BEGIN TASK INPUT
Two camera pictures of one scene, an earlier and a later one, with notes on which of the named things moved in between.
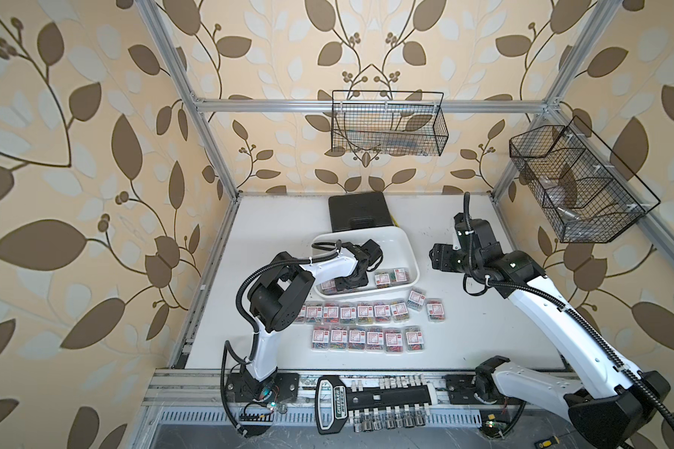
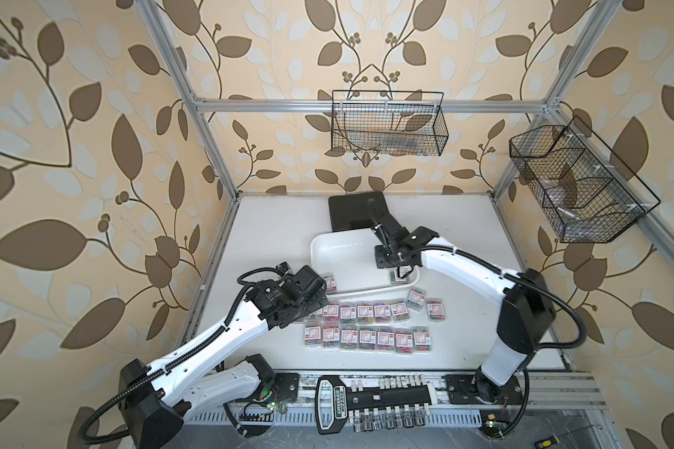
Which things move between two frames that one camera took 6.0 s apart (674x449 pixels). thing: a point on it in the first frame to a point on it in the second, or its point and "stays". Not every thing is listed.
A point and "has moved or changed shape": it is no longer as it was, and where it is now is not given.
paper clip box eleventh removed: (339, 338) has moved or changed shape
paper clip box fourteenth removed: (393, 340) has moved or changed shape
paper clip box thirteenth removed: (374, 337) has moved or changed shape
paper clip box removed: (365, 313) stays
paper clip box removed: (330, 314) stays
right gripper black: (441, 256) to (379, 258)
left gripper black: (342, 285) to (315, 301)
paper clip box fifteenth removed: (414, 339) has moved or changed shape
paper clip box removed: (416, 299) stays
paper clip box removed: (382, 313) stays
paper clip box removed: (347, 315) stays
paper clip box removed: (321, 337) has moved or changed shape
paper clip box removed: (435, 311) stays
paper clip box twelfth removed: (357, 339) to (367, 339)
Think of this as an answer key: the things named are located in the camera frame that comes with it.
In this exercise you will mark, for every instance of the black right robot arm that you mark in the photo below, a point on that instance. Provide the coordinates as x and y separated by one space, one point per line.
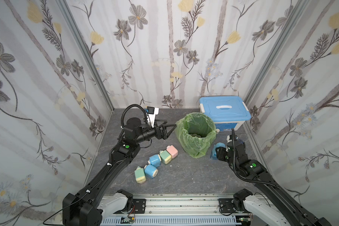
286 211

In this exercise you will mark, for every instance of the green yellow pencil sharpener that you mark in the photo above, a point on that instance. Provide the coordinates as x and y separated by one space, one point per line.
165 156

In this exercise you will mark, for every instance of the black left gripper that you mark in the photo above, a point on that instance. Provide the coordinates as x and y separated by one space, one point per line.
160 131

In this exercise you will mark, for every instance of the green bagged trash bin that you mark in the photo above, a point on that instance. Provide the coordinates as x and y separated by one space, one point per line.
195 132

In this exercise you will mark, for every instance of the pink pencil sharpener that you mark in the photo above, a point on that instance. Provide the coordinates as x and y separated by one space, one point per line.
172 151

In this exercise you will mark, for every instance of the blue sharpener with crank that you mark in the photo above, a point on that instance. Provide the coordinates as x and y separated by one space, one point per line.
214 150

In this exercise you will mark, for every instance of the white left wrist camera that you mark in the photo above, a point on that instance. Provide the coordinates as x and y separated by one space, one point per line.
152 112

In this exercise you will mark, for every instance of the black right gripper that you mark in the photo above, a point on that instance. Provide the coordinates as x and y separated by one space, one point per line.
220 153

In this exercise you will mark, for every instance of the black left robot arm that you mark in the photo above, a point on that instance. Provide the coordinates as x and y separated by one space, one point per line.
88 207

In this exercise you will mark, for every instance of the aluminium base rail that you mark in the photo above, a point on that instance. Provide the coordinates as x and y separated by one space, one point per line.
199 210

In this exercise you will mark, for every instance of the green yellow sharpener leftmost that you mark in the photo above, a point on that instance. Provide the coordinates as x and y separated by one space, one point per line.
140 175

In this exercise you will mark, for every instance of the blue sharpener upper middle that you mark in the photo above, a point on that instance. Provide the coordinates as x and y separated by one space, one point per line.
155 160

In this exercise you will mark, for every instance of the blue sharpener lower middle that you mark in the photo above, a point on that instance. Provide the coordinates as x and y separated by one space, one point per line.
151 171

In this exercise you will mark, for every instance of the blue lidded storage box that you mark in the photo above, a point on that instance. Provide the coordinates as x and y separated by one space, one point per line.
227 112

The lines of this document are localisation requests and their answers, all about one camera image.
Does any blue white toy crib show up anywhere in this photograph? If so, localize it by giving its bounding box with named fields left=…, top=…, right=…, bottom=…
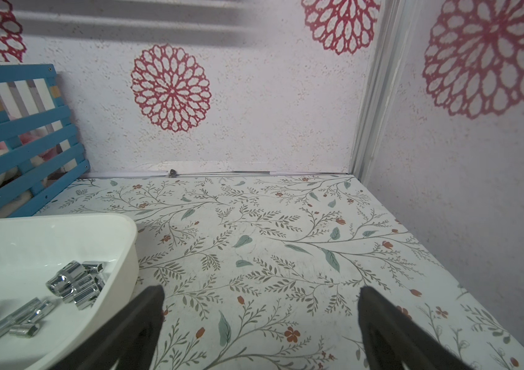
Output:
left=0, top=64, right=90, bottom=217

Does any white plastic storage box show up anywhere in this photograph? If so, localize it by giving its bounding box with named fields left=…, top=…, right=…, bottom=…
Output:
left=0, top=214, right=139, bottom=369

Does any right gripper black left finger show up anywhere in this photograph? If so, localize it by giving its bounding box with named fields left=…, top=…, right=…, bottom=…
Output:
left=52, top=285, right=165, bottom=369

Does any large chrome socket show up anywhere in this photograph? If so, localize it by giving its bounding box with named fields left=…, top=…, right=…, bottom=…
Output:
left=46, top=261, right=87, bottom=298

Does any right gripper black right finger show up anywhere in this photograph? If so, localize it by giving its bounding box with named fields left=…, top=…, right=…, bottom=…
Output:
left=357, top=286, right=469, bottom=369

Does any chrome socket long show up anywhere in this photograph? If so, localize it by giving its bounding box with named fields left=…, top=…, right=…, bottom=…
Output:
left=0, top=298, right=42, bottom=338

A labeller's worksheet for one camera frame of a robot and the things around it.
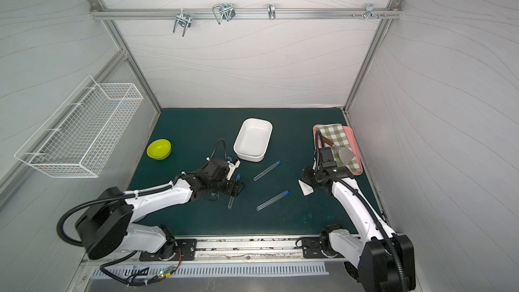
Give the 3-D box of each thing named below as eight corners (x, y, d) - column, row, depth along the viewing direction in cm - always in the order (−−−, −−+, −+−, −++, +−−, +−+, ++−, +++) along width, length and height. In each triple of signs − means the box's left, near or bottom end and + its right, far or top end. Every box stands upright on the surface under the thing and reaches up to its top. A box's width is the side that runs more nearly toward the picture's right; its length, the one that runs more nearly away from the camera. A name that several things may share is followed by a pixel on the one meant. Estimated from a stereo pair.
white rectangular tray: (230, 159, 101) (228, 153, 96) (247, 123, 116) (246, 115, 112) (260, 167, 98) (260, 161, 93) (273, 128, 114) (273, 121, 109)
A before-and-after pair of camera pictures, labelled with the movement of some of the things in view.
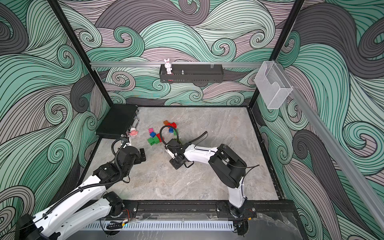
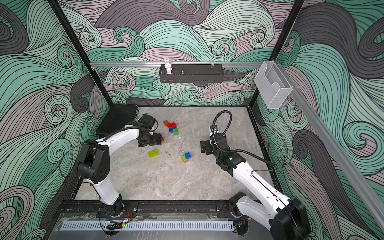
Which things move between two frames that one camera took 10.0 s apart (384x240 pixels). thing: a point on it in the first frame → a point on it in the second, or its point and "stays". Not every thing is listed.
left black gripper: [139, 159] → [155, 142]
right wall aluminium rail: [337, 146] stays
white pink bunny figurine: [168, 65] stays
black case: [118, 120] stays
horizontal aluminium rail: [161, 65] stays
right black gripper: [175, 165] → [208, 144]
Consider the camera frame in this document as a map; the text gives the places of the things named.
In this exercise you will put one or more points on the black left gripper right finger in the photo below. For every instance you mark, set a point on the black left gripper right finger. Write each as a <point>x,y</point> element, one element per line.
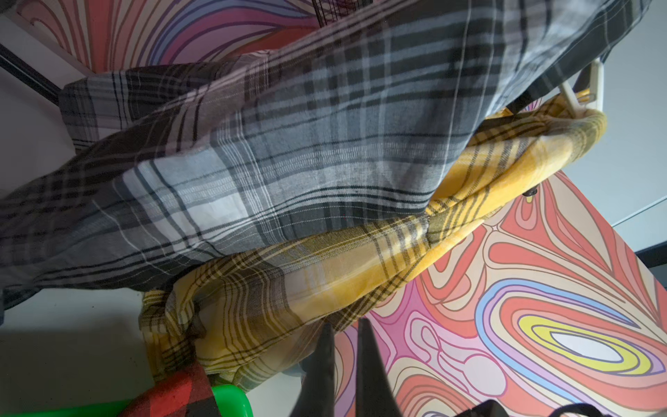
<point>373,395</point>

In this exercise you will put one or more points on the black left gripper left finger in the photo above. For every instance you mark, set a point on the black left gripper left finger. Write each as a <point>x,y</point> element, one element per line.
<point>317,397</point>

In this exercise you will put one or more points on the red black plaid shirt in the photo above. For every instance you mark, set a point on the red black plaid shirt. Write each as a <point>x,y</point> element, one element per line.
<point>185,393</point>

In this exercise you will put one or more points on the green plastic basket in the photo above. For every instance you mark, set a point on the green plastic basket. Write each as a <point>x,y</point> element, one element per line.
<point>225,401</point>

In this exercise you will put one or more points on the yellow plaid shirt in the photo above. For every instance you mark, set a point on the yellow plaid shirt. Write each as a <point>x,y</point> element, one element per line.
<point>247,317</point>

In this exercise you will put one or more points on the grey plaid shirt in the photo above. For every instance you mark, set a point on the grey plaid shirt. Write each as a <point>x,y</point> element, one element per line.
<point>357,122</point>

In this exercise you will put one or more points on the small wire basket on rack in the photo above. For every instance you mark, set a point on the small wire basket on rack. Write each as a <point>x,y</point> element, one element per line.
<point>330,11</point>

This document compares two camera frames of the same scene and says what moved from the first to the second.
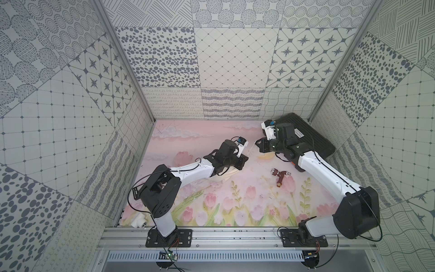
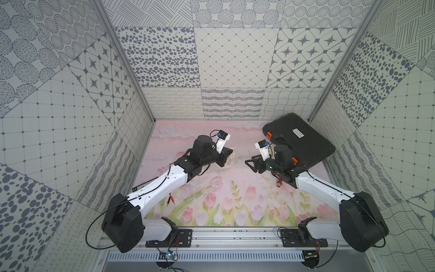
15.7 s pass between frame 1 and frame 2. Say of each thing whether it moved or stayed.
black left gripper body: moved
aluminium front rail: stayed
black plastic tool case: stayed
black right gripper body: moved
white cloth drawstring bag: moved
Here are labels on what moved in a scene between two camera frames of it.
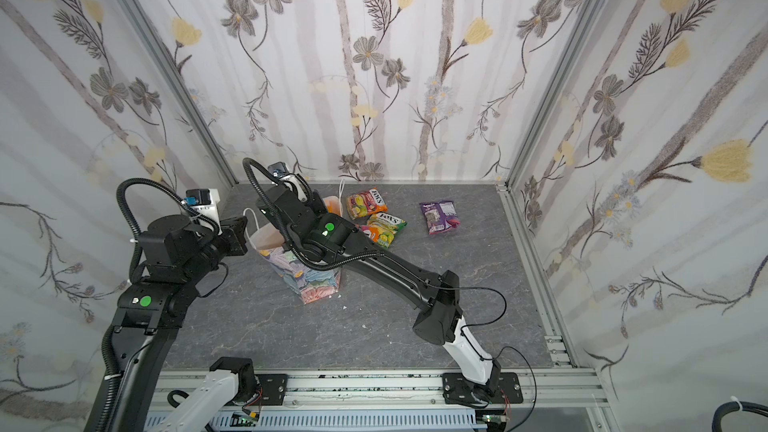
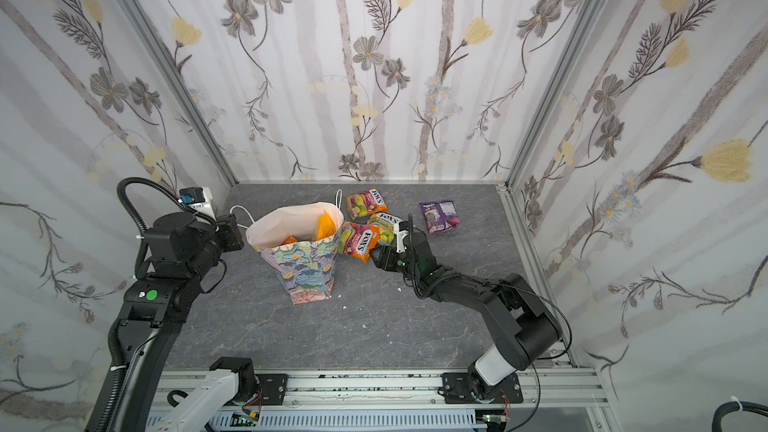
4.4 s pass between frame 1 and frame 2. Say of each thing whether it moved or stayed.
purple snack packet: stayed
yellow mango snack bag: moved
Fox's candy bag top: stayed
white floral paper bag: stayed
END TASK INPUT
● ACTION ITEM:
Skip the pictures and restate exactly the lines from the beginning of the listing to the line with "paper clip box fourteenth", that line included.

● SOLVED PROBLEM:
Two camera pictures of one scene, an earlier and a later one, with notes on which of the named things moved in between.
Which things move between two frames that one camera took 6.0 s apart (674x449 pixels). thing: a point on it in the first frame to a point on it in the second, or its point and "stays". Not every thing is listed.
A point and "has moved or changed shape": it is no longer as it was, and where it is now is not given.
paper clip box eleventh removed: (339, 338) has moved or changed shape
paper clip box fourteenth removed: (393, 340) has moved or changed shape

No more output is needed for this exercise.